SENATE BILL REPORT

                  ESB 5344

               As Passed Senate, March 10, 1995

 

Title:  An act relating to enhancing the child support enforcement program.

 

Brief Description:  Changing provisions relating to child support enforcement.

 

Sponsors:  Senators Wojahn, Smith, Haugen and Kohl.

 

Brief History:

Committee Activity:  Law & Justice:  1/31/95, 2/6/95 [DPA].

Passed Senate, 3/10/95, 46-0.

 

SENATE COMMITTEE ON LAW & JUSTICE

 

Majority Report:  Do pass as amended.

  Signed by Senators Smith, Chair; C. Anderson, Vice Chair; Hargrove, Johnson, Long, McCaslin, Roach and Schow.

 

Staff:  Susan Carlson (786-7418)

 

Background:  A motion for modification of a child support order may be brought if the order is 25 percent or more below the appropriate child support amount established by the child support schedule.  It has been suggested that this threshold for bringing a modification motion should be lowered.   

 

The Department of Social and Health Services currently has a program to provide parents an opportunity to acknowledge parentage at the time of birth of a child.  This program is not specifically provided for by statute.

 

Before paying lottery prizes over $600, the lottery must deduct verified debts owed to the state or a political subdivision, and debts that the state is authorized to collect.  Although the lottery is currently following this procedure with respect to child support debts that the state is authorized to collect, it has been suggested that the statute should be amended to specifically include child support debts.

 

Summary of Bill:  A party, or the Department of Social and Health Services if public assistance is involved, may bring a motion for modification of a child support order if the order varies 20 percent or more from the amount that would be required by the child support schedule.
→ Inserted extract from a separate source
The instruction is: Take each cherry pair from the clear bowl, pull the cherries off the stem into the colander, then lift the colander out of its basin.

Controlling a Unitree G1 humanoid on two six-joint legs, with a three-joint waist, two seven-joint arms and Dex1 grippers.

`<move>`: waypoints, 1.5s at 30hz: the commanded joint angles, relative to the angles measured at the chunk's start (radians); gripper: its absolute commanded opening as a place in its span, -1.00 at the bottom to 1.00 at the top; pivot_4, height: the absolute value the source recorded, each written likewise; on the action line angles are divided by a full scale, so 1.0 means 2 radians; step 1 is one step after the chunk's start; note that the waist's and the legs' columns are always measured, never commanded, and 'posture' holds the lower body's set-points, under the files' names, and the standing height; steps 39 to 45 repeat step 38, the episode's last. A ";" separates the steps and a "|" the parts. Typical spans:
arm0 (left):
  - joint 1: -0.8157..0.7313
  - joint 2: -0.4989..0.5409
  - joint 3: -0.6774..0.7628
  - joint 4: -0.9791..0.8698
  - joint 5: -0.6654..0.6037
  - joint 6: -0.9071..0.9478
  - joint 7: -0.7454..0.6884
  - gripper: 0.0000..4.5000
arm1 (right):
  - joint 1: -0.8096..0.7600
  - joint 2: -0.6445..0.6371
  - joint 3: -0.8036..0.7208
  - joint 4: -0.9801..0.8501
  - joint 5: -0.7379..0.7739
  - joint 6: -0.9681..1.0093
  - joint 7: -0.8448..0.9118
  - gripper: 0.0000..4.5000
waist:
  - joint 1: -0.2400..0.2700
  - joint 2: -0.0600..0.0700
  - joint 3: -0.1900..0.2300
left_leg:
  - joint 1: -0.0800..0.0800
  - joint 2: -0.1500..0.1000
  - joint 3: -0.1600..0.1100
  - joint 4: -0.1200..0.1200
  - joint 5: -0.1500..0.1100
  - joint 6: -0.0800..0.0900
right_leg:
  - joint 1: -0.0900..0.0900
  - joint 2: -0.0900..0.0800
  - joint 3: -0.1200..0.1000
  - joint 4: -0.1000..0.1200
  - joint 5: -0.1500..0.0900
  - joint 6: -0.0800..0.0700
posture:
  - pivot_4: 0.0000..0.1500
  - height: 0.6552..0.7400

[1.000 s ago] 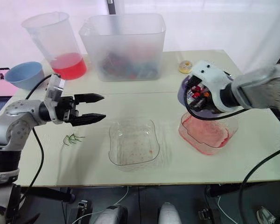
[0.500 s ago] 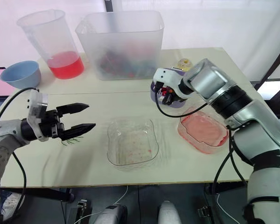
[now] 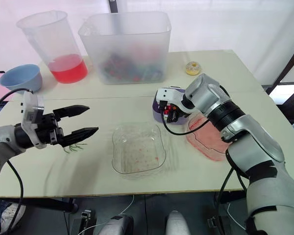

This does not apply if the order includes an amount that was a deviation from the schedule, and the order provides reasons for the deviation.

 

The Department of Social and Health Services is required to furnish information to hospitals regarding paternity establishment.  Hospitals are required to make this information available to mothers and putative fathers.  Hospitals must also provide an opportunity for the parents to complete an acknowledgment of parentage.

 

The Office of Support Enforcement is required to establish a pilot project to refer to collection agencies those accounts it has been unsuccessful in collecting after 12 months.  The collection fee may not exceed 20 percent and must be added to the child support debt.  The pilot project is to begin July 1, 1995, and end July 1, 1997.  The department must report to the Legislature its analysis of the effectiveness of the pilot project by December 1, 1998.  The Governor and DSHS must seek any federal waivers necessary to implement this project, and if waivers cannot be obtained by January 1, 1998, the requirement to implement the project expires.

 

Past-due child support debts are specifically included as debts that can be set off against lottery prizes that exceed $600.

 

Appropriation:  None.

 

Fiscal Note:  Available.

 

Effective Date:  The bill contains an emergency clause and takes effect immediately.

 

Testimony For:  The bill makes improvements to the child support laws by amending the threshold for bringing support modifications, and by putting the paternity acknowledgement program and a specific requirement for deductions of child support from lottery prizes in statute.

 

Testimony Against:  The paternity acknowledgement program should provide information on custody and paternity establishment to fathers also, not just to mothers.

 

Testified:  PRO:  Senator Wojahn, prime sponsor; Howard Langeveld (if amended); CON:  Bob Hoyden, Michelle Delo, WA Families for Noncustodial Rights; Roger Wilson, Lottery (neutral).